#### [Exercise prompt]
Please repeat the lines below exactly. Begin with the line containing "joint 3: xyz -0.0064" and go on through the line containing "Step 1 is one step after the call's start".

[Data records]
::::::::::
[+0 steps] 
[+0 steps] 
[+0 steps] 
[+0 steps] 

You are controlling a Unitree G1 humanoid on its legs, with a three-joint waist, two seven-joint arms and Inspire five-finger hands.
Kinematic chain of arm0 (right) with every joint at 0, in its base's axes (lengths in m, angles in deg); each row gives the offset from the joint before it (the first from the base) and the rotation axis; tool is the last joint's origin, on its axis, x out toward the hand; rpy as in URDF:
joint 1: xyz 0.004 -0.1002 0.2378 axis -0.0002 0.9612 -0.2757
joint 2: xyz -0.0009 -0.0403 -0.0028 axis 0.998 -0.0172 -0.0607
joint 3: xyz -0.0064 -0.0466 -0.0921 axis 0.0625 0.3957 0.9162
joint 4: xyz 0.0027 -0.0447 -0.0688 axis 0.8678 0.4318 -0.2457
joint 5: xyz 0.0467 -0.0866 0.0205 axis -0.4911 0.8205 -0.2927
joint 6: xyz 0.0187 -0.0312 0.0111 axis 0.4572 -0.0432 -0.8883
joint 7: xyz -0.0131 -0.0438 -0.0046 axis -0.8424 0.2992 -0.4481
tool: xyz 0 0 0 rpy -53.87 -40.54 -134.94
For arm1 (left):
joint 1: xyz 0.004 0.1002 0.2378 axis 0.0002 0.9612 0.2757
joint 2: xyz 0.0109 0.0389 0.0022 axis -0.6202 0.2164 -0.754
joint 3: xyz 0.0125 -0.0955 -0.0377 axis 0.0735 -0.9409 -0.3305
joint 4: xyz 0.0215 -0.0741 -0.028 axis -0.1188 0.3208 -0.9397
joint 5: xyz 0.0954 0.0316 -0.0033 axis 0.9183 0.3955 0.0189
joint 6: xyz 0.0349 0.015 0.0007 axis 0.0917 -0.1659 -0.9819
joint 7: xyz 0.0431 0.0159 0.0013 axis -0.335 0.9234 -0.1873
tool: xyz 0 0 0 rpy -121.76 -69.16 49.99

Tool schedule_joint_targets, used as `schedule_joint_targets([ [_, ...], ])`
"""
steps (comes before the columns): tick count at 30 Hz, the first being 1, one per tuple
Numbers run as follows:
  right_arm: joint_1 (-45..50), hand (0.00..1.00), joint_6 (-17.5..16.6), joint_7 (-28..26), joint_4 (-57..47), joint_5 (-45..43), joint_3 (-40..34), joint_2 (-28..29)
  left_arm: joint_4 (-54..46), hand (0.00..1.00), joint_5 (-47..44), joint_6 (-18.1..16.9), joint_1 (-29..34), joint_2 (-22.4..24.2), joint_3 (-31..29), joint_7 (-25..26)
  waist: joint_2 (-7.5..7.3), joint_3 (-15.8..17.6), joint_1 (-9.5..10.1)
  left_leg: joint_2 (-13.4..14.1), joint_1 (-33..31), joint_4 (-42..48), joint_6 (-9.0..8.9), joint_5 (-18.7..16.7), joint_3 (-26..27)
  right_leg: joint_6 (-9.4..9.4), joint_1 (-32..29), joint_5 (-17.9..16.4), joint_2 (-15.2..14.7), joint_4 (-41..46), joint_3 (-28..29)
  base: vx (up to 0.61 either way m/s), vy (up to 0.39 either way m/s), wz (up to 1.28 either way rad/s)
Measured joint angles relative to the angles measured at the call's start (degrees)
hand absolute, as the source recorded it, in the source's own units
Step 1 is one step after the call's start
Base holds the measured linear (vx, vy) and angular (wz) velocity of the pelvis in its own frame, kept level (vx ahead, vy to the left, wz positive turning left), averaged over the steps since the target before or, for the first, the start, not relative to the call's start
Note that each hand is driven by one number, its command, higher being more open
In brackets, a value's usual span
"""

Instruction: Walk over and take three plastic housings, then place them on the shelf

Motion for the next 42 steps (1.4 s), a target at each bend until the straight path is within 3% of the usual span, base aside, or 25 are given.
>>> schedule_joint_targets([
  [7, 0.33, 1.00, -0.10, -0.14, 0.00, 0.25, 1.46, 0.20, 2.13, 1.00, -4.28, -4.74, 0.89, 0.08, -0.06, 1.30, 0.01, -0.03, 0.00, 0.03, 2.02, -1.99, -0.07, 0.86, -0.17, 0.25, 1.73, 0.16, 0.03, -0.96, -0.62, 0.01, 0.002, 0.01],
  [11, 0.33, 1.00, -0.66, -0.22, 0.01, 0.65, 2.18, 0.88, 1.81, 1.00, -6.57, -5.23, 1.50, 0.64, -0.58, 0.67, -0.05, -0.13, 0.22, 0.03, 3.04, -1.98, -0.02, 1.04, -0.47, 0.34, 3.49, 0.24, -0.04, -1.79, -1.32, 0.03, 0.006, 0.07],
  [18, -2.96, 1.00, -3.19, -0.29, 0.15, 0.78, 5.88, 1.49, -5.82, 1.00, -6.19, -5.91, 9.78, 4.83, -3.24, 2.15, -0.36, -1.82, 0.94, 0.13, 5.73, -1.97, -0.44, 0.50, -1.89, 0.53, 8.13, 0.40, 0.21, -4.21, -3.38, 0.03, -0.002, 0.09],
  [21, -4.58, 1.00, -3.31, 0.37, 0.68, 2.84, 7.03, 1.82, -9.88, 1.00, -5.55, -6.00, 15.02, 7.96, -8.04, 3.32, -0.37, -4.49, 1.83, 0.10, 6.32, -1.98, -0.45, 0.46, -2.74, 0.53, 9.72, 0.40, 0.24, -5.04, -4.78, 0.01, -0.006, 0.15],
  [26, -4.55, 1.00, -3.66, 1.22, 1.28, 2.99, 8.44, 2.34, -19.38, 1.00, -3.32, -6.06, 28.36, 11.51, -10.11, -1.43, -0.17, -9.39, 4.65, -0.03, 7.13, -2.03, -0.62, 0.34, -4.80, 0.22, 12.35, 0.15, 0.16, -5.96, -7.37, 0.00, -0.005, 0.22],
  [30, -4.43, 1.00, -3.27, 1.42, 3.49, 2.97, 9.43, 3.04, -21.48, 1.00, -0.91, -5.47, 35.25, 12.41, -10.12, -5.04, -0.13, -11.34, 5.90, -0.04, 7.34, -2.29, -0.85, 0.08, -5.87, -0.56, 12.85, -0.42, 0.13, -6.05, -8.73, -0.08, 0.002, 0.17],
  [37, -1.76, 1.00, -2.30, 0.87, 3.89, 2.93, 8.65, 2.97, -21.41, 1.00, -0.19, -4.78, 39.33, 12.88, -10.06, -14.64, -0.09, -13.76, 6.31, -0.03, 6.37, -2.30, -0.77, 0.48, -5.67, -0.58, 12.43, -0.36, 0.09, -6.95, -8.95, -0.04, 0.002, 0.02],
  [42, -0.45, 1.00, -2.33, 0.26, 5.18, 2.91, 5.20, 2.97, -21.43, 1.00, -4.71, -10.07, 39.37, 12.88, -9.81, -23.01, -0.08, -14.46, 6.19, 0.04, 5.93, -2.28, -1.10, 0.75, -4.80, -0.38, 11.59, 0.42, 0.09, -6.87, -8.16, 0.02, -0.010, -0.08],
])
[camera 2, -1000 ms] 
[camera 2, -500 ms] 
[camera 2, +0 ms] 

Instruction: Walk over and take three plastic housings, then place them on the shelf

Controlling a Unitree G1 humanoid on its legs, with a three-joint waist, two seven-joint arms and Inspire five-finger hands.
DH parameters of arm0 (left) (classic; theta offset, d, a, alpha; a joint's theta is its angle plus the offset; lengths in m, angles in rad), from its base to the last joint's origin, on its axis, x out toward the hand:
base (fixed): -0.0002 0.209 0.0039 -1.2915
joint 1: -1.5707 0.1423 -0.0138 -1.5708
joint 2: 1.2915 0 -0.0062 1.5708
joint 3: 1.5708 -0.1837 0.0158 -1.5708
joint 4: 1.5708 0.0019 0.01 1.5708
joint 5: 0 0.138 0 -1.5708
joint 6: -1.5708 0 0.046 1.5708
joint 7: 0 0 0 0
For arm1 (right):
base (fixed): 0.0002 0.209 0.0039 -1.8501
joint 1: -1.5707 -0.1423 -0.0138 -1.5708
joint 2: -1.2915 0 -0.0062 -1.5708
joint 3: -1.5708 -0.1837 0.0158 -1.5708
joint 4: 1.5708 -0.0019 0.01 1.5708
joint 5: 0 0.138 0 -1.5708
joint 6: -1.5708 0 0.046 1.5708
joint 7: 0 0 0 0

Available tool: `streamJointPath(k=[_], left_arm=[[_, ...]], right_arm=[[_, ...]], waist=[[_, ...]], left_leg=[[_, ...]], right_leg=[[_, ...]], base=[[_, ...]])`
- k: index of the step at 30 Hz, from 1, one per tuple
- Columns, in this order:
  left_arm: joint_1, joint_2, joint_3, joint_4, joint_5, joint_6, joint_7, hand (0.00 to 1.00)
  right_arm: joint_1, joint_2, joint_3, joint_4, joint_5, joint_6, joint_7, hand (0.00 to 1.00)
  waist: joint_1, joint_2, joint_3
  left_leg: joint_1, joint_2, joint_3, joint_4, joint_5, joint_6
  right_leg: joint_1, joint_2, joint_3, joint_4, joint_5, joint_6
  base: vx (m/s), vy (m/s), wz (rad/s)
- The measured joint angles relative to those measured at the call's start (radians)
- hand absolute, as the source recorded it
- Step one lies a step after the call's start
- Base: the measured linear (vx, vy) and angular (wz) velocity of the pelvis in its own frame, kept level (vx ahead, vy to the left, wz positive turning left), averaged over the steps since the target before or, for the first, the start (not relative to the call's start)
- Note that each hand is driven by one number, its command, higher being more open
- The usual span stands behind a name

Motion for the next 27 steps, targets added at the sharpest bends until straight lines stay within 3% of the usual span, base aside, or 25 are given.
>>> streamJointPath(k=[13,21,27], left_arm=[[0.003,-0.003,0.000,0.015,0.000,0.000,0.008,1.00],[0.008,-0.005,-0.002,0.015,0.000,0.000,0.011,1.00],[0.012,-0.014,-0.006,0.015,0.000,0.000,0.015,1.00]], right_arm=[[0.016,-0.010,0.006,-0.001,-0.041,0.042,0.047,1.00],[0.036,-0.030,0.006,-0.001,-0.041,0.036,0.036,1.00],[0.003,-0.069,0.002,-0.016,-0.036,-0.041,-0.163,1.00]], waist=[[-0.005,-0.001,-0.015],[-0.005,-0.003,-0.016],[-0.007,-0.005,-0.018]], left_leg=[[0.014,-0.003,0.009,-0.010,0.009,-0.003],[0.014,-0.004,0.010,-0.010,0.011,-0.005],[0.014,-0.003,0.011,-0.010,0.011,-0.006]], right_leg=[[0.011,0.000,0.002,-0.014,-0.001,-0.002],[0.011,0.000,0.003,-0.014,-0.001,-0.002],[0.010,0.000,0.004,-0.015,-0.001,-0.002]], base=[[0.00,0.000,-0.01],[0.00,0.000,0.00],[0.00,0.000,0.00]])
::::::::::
#### [Task solution]
joint 3: xyz -0.0064 -0.0466 -0.0921 axis 0.0625 0.3957 0.9162
joint 4: xyz 0.0027 -0.0447 -0.0688 axis 0.8678 0.4318 -0.2457
joint 5: xyz 0.0467 -0.0866 0.0205 axis -0.4911 0.8205 -0.2927
joint 6: xyz 0.0187 -0.0312 0.0111 axis 0.4572 -0.0432 -0.8883
joint 7: xyz -0.0131 -0.0438 -0.0046 axis -0.8424 0.2992 -0.4481
tool: xyz 0 0 0 rpy -53.87 -40.54 -134.94
For arm1 (left):
joint 1: xyz 0.004 0.1002 0.2378 axis 0.0002 0.9612 0.2757
joint 2: xyz 0.0109 0.0389 0.0022 axis -0.6202 0.2164 -0.754
joint 3: xyz 0.0125 -0.0955 -0.0377 axis 0.0735 -0.9409 -0.3305
joint 4: xyz 0.0215 -0.0741 -0.028 axis -0.1188 0.3208 -0.9397
joint 5: xyz 0.0954 0.0316 -0.0033 axis 0.9183 0.3955 0.0189
joint 6: xyz 0.0349 0.015 0.0007 axis 0.0917 -0.1659 -0.9819
joint 7: xyz 0.0431 0.0159 0.0013 axis -0.335 0.9234 -0.1873
tool: xyz 0 0 0 rpy -121.76 -69.16 49.99

Tool schedule_joint_targets, used as `schedule_joint_targets([ [_, ...], ])`
"""
steps (comes before the columns): tick count at 30 Hz, the first being 1, one per tuple
Numbers run as follows:
  right_arm: joint_1 (-45..50), hand (0.00..1.00), joint_6 (-17.5..16.6), joint_7 (-28..26), joint_4 (-57..47), joint_5 (-45..43), joint_3 (-40..34), joint_2 (-28..29)
  left_arm: joint_4 (-54..46), hand (0.00..1.00), joint_5 (-47..44), joint_6 (-18.1..16.9), joint_1 (-29..34), joint_2 (-22.4..24.2), joint_3 (-31..29), joint_7 (-25..26)
  waist: joint_2 (-7.5..7.3), joint_3 (-15.8..17.6), joint_1 (-9.5..10.1)
  left_leg: joint_2 (-13.4..14.1), joint_1 (-33..31), joint_4 (-42..48), joint_6 (-9.0..8.9), joint_5 (-18.7..16.7), joint_3 (-26..27)
  right_leg: joint_6 (-9.4..9.4), joint_1 (-32..29), joint_5 (-17.9..16.4), joint_2 (-15.2..14.7), joint_4 (-41..46), joint_3 (-28..29)
  base: vx (up to 0.61 either way m/s), vy (up to 0.39 either way m/s), wz (up to 1.28 either way rad/s)
Measured joint angles relative to the angles measured at the call's start (degrees)
hand absolute, as the source recorded it, in the source's own units
Step 1 is one step after the call's start

Nothing else is part of this exercise.